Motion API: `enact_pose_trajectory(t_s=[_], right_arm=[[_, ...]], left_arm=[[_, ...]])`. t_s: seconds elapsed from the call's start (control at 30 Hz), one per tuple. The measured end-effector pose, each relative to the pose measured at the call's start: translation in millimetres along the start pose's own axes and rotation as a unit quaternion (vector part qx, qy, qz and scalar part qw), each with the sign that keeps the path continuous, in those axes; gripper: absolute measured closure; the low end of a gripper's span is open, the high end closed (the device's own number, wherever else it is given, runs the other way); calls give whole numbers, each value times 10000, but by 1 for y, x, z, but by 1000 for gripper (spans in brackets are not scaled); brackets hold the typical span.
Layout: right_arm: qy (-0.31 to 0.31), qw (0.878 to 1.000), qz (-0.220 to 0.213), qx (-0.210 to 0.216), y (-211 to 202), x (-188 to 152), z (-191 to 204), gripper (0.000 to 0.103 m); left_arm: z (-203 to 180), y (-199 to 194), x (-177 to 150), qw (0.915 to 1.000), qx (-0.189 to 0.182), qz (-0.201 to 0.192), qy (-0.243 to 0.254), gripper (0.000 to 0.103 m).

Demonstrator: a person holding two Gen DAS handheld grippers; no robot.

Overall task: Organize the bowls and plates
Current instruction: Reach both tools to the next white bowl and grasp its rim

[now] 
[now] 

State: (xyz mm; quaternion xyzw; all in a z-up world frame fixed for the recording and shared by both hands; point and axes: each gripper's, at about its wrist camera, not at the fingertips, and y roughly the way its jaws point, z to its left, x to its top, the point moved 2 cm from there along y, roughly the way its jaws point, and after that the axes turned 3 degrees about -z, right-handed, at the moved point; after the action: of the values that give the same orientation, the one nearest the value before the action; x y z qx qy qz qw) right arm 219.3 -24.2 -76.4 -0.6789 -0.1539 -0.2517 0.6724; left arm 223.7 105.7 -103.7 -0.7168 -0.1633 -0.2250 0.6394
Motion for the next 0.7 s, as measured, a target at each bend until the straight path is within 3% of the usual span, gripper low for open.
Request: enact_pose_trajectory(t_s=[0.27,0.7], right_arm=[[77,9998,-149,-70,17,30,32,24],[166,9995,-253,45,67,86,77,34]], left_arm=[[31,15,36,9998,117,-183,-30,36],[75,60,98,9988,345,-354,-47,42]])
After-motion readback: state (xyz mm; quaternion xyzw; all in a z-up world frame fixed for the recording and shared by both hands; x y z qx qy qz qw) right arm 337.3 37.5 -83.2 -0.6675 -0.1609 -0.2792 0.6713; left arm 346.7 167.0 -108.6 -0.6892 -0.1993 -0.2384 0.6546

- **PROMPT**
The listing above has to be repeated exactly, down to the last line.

- **ANSWER SECTION**
Motion API: `enact_pose_trajectory(t_s=[_], right_arm=[[_, ...]], left_arm=[[_, ...]])`. t_s: seconds elapsed from the call's start (control at 30 Hz), one per tuple. The measured end-effector pose, each relative to the pose measured at the call's start: translation in millimetres along the start pose's own axes and rotation as a unit quaternion (vector part qx, qy, qz and scalar part qw), each with the sign that keeps the path continuous, in those axes; gripper: absolute measured closure; the low end of a gripper's span is open, the high end closed (the device's own number, wherever else it is given, runs the other way); calls give whole numbers, each value times 10000, but by 1 for y, x, z, but by 1000 for gripper (spans in brackets are not scaled); brackets hold the typical span.
Layout: right_arm: qy (-0.31 to 0.31), qw (0.878 to 1.000), qz (-0.220 to 0.213), qx (-0.210 to 0.216), y (-211 to 202), x (-188 to 152), z (-191 to 204), gripper (0.000 to 0.103 m); left_arm: z (-203 to 180), y (-199 to 194), x (-177 to 150), qw (0.915 to 1.000), qx (-0.189 to 0.182), qz (-0.201 to 0.192), qy (-0.243 to 0.254), gripper (0.000 to 0.103 m).

Demonstrator: a person holding two Gen DAS handheld grippers; no robot.

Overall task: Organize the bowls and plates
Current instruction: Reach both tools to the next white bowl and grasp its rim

[now] 
[now] 

State: (xyz mm; quaternion xyzw; all in a z-up world frame fixed for the recording and shared by both hands; point and axes: each gripper's, at about its wrist camera, not at the fingertips, and y roughly the way its jaws point, z to its left, x to its top, the point moved 2 cm from there along y, roughly the way its jaws point, and after that the axes turned 3 degrees about -z, right-handed, at the moved point; after the action: of the values that give the same orientation, the one nearest the value before the action; x y z qx qy qz qw) right arm 219.3 -24.2 -76.4 -0.6789 -0.1539 -0.2517 0.6724; left arm 223.7 105.7 -103.7 -0.7168 -0.1633 -0.2250 0.6394
Motion for the next 0.7 s, as measured, a target at each bend until the straight path is within 3% of the usual span, gripper low for open.
Request: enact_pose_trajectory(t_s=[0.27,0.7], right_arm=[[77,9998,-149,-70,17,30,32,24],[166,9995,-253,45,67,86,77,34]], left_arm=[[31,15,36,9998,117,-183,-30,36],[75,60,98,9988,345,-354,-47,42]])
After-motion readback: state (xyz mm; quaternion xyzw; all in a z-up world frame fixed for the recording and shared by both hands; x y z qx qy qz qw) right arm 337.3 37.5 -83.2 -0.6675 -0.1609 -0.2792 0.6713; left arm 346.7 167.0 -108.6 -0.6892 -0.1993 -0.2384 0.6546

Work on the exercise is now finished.